Em 1858, afastou o garoto da família e contratou um promotor de shows que o levou para realizar quatro concertos por dia em centenas de cidades. Thomas tocou até na Casa Branca para o presidente estadunidense James Buchanan que o definiu como “um grande pianista cujas habilidades superaram Mozart”. Em janeiro de 1861, Tom e o empresário retornaram à Georgia, onde todo o dinheiro arrecadado em cada um dos eventos que o garoto tocou foi usado para financiar a causa confederada durante a Guerra da Secessão. Uma das composições mais famosas do pianista é a “Batalha de Manassas”, baseada em relatos sobre a Guerra Civil.

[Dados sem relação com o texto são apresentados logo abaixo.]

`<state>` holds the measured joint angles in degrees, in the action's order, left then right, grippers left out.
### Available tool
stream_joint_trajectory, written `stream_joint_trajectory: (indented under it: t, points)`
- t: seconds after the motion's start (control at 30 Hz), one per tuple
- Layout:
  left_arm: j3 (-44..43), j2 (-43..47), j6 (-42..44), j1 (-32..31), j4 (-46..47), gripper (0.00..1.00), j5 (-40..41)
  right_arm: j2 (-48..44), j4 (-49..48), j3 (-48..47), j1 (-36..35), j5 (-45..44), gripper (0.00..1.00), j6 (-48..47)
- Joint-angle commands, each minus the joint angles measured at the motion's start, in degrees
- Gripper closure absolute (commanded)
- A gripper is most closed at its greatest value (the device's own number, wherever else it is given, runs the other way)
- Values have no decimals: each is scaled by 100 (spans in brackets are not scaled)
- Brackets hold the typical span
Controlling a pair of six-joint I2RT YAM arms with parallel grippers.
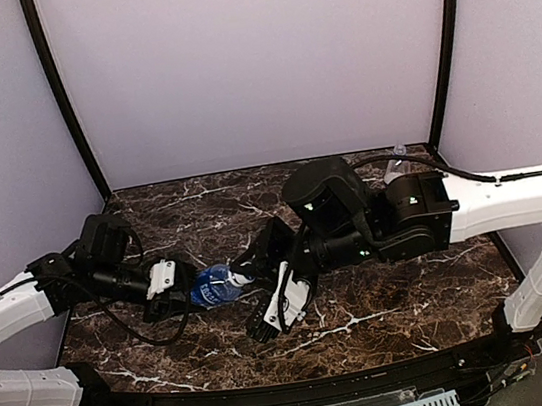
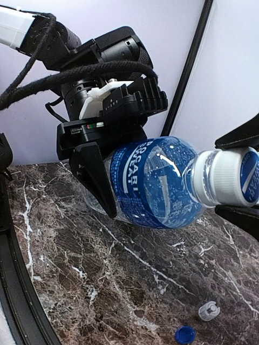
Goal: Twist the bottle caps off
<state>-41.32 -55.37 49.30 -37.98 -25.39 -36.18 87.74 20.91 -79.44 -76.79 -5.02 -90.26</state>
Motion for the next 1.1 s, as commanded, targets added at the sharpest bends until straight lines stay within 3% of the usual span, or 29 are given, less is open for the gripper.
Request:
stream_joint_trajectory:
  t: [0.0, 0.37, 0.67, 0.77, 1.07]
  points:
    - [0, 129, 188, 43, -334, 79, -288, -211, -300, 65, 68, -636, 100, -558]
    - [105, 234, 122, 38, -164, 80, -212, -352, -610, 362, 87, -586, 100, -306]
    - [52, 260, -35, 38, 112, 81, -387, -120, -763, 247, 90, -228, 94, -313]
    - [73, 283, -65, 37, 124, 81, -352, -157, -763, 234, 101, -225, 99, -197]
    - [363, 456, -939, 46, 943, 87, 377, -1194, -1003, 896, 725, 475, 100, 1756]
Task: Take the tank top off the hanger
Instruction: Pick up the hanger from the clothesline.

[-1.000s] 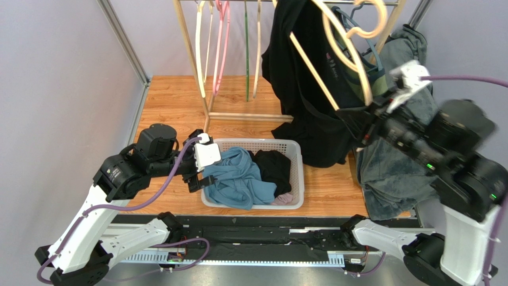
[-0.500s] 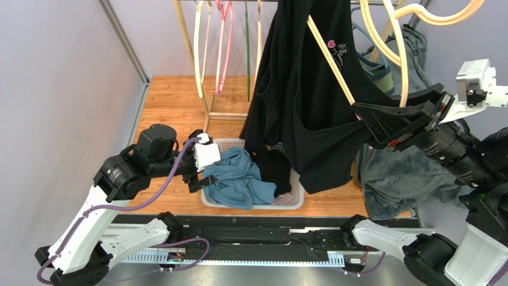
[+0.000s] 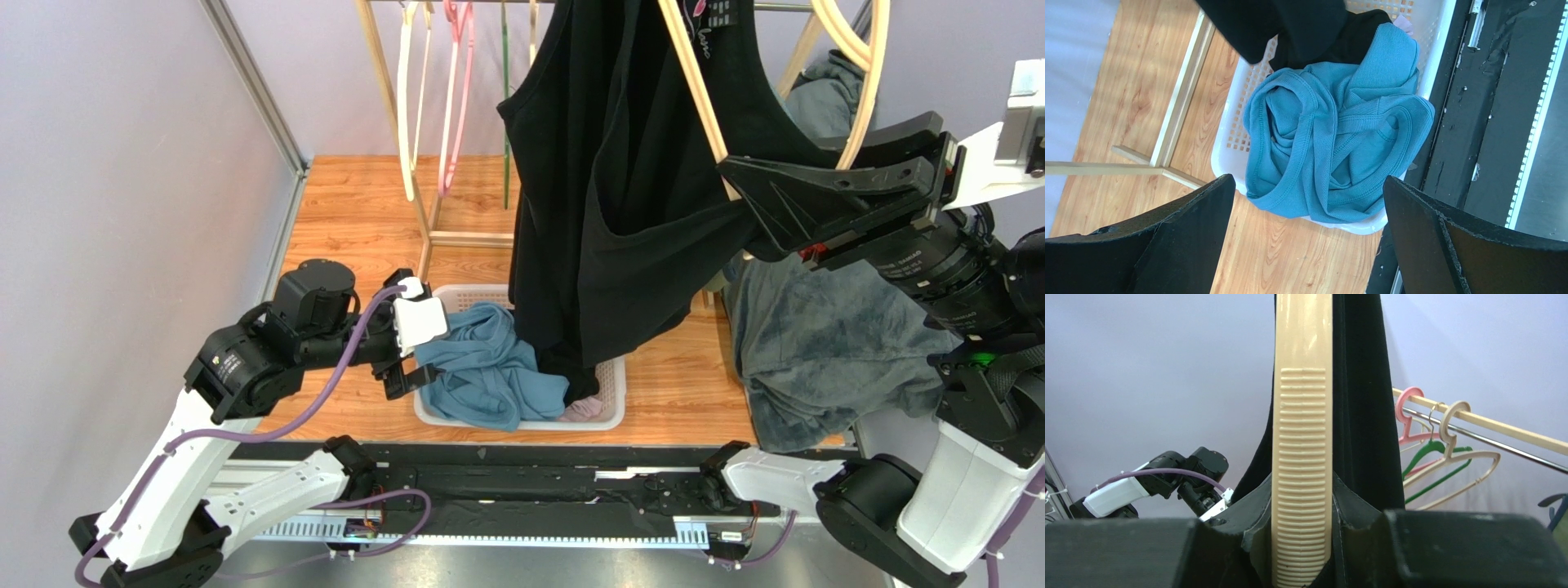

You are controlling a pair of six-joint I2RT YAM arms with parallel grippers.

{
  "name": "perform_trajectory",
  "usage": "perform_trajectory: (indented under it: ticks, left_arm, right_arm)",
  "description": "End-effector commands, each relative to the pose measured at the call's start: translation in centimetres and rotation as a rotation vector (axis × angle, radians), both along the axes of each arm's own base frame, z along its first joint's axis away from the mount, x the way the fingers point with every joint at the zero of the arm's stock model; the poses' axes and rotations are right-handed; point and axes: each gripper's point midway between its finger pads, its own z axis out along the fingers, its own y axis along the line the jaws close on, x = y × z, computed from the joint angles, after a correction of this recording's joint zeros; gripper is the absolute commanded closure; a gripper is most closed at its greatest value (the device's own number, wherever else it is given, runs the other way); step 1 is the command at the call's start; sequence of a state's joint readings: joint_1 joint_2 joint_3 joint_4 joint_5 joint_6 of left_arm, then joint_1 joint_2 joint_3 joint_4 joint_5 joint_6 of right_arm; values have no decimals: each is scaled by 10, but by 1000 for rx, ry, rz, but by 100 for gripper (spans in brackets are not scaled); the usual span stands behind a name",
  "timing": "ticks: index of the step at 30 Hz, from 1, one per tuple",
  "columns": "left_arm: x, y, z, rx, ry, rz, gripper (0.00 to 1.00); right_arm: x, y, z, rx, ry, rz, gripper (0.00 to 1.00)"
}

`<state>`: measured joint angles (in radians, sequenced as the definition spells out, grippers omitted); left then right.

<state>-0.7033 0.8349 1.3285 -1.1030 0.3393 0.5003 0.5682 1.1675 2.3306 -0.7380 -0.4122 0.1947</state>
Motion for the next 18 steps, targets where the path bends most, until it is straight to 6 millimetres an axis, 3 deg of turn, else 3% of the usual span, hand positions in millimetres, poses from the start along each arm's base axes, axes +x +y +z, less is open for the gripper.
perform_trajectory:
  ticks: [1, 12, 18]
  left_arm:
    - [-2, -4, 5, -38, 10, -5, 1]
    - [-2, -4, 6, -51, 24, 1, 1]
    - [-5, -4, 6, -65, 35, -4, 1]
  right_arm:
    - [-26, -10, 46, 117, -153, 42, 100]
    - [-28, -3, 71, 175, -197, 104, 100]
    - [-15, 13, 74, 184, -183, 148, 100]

Por muito tempo, a música marcada por um enfático aumento gradual de volume foi uma das composições mais ouvidas no Sul dos EUA.
Ao final da guerra, James Bethune assinou um contrato com os pais de Tom, se comprometendo a repassar 500 dólares por ano, além de oferecer comida e abrigo ao garoto até os 21 anos. Enquanto isso, Bethune guardou para si a fortuna conquistada com a genialidade de Thomas. Através de manobras legais, conseguiu se tornar o tutor legal do rapaz, o que facilitou levá-lo para se apresentar por toda a Europa, além do Canadá e América do Sul.
Embora fosse enganado pelo coronel, o prestígio de Tom chegou a ponto do escritor Mark Twain cantar em sua homenagem. Thomas Bethune foi ainda mais longe e dominou instrumentos como corneta, trompa e flauta, chegando a um repertório autoral de mais de sete mil músicas. Tom, que recebeu pouco dinheiro pelas suas obras e concertos, passou os últimos dias de vida em reclusão, tocando piano em Hoboken, Nova Jersey, onde morreu em 3 de junho de 1908. Quem visitar o Brooklyn, em Nova York, pode localizar o seu túmulo no Cemitério de Evergreen.
Referência: Livro Crossroads of Conflict.